Yuri, always nervous around Miri’s brother, fumbled and then held out his hand to shake Vanya’s. “Good evening, Ivan Davydovich.”

“Relax.” Vanya raised his eyebrows and offered a smile without any warmth. “You think I don’t know you’ve kissed your fiancée?”

“Be nice,” Miri said. She nudged Vanya. “Yuri, he’s only teasing you.”

“Of course. You do have a lighter side, don’t you? What brings you to the house?”

“Sukovich,” Miri said. “He’s my patient. You heard about the beating?”

Vanya pressed his lips together and nodded. “Our fishmonger. It’s been getting worse since Beilis.” Mendel Beilis was a Jew living in Kiev. When a local teenage boy was found stabbed fourteen times, a lamplighter swore he’d seen Beilis kidnap the boy. Beilis was jailed for blood libel regardless of the fact that a half dozen Jewish witnesses saw him at work when the murder occurred. The lamplighter was a police pawn, a petty thief, beaten into making his statement, and because he wasn’t a Jew his words held weight. It took two years for that truth to come out—two years during which Beilis rotted in a cell and Russians freely attacked Jews on the street in the name of revenge. Once the lamplighter recanted, Beilis’s name was cleared but the shadow of the ordeal lingered. Newspapers reported on retributions still being extracted from Jews caught in the wrong place at the wrong time—Jews like Sukovich, whose only transgression had been catching more fish that morning than his non-Jewish competitors. “I read Russians are blaming us for the war, too,” Vanya said. “There isn’t even a war yet. But they’re blaming us.”

“There will be war,” Miri said. “Since the archduke’s assassination, it’s inevitable.”

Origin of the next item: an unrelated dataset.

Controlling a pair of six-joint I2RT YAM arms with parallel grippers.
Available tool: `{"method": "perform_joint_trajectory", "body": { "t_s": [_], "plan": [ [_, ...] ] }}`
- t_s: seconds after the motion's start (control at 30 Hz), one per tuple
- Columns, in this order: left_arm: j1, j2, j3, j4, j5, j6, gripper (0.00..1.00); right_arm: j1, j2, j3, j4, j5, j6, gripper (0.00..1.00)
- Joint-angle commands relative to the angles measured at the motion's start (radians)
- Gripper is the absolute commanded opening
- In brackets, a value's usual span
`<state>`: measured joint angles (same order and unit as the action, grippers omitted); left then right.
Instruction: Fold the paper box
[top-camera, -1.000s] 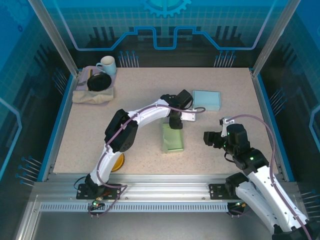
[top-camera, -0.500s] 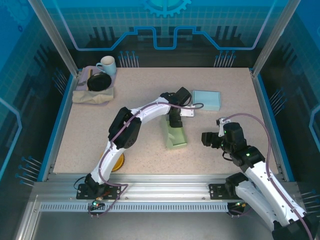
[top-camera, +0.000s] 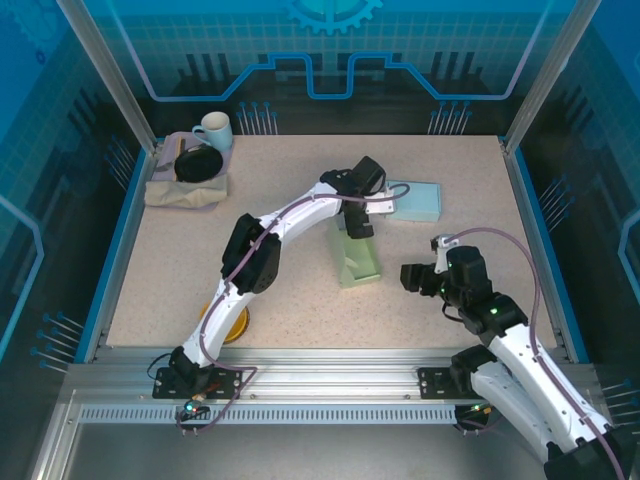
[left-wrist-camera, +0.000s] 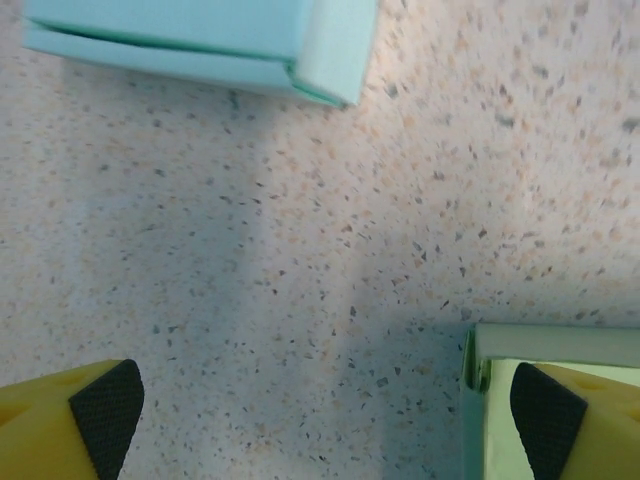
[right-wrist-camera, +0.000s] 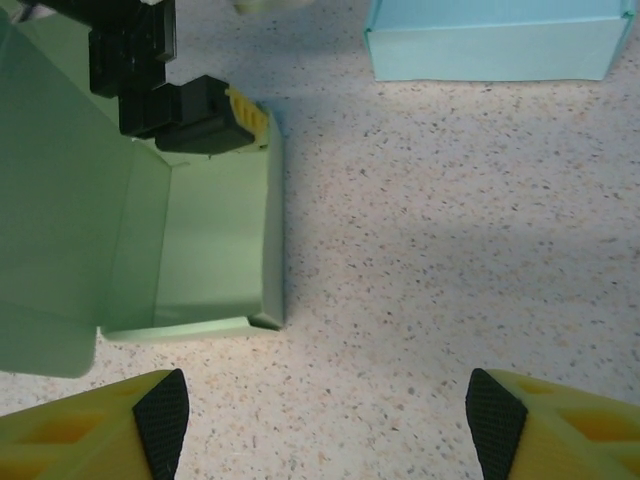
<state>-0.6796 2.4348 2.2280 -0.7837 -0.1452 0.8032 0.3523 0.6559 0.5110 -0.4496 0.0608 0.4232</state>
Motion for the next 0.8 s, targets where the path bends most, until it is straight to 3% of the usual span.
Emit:
{"method": "perform_joint_trajectory", "body": {
  "t_s": [0.0, 0.27, 0.53, 0.77],
  "plan": [
    [0.006, -0.022, 0.058, -0.084, 0.064, -0.126, 0.98, -0.013, 0.050, -0.013, 0.128, -0.068, 0.068, 0.75],
    [0.011, -0.077, 0.098, -0.090, 0.055, -0.240, 0.98, 0.034, 0.267, 0.088, 0.187, -0.074, 0.058, 0.75],
    [0.016, -0.164, 0.137, -0.097, -0.029, -0.392, 0.98, 0.121, 0.267, 0.149, 0.156, -0.006, 0.054, 0.75],
    [0.030, -0.210, 0.130, -0.124, -0.007, -0.584, 0.98, 0.190, 0.284, 0.196, 0.148, 0.020, 0.031, 0.75]
  ]
}}
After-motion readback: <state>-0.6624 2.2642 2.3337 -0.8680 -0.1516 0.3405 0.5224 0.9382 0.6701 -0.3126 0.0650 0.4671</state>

“In any case,” Yuri said. He cleared his throat. “Miri treated Sukovich. She diagnosed internal bleeding. She’ll remove his spleen in the morning. She’s being elevated to surgeon.”

“At last!” Vanya kissed his sister and kissed her again.

“Enough,” she said. “We’ll celebrate when Sukovich lives.”

“No. I must congratulate you now. Can’t you see? It’s awful and wonderful. Awful for Sukovich. Wonderful for you. And for your other patients. Think of all the others you will save now,” he said, beaming. “So long overdue. Mirele, come, I’ll find vodka.”

“Yuri will join us,” she said.

Vanya paused only for a moment. “Of course, brother,” he said, and went to the kitchen.

 

 

II

 

Miri couldn’t sleep. She was too terrified the fishmonger wouldn’t make it through the night, too ashamed she hadn’t done more to convince the surgeons to operate sooner. And so she lay awake envisioning the surgery, thinking about poor Sukovich and his family. How would they eat if he died? The hate unleashed on him was reprehensible, made worse by the fact that no one intervened. What if it were Vanya or Yuri who had been beaten?

Night ticked forward, and it occurred to Miri that the surgeons only agreed to the operation after the surgical theaters were closed. That meant if Sukovich pulled through to sunrise, he’d be so weak that no matter how perfectly she dissected and sutured, his chances would be minimal. Had they agreed because they knew she’d fail? No. No matter how much they might resent a woman in their ranks, no surgeon would put Miri’s demise above the life of a patient. Would they? She climbed out of bed, added a log to the fire, told herself all that mattered was that Sukovich had a chance and that she’d be able to save more lives going forward. But, after all the condescension she’d faced, after the indignities Yuri himself had suffered for taking her on, what could Yuri have said not only to convince them to listen to her, but to promote her?